### Problem requirements
Copy out each line of the data below in which "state" appears.

### Provided material

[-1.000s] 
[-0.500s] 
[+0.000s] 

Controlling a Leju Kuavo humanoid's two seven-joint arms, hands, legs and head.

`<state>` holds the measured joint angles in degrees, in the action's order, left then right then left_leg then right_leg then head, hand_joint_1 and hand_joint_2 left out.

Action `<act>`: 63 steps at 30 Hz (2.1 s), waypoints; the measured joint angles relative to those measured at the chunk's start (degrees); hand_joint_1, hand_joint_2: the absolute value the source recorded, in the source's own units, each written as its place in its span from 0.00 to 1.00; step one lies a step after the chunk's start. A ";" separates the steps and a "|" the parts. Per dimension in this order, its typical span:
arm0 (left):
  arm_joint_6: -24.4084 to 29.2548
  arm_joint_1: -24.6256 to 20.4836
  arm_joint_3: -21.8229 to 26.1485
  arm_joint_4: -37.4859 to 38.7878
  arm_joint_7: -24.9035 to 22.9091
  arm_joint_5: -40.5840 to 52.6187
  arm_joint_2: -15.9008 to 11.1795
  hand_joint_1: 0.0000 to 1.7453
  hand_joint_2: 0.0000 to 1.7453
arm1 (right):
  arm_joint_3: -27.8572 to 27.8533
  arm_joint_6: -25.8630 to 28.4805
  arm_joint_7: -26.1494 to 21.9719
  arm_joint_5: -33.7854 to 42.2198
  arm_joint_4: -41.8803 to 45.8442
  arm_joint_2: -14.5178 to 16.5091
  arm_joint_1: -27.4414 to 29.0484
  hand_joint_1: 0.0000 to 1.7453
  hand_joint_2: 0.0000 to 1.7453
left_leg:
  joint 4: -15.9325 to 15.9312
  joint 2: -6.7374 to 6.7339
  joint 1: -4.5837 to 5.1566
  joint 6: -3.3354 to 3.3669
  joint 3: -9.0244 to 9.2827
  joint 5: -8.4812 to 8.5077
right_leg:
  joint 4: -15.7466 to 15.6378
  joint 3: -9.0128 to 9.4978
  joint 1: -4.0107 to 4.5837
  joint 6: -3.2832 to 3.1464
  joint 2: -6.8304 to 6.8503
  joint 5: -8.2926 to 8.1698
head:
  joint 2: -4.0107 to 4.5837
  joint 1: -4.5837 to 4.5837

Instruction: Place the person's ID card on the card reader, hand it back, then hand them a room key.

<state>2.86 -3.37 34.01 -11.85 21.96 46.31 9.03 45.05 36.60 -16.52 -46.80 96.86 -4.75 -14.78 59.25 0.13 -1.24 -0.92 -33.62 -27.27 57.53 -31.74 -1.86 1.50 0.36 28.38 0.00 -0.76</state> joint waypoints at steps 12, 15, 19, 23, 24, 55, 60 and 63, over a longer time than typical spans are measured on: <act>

### Expected output
`<state>` holds the measured joint angles in degrees, in the action's order, left then right then left_leg then right_leg then head, hand_joint_1 and hand_joint_2 left out.
<state>2.86 -3.37 34.01 -11.85 21.96 46.31 9.03 45.05 36.60 -16.52 -46.80 96.86 -4.75 -14.78 59.25 0.13 -1.24 -0.92 -33.62 -27.27 57.53 -31.74 -1.86 1.50 0.36 28.38 0.00 -0.76</state> joint waypoints at steps 12, 15, 19, 23, 24, 55, 60 and 63, over a longer time than typical spans are measured on: <act>

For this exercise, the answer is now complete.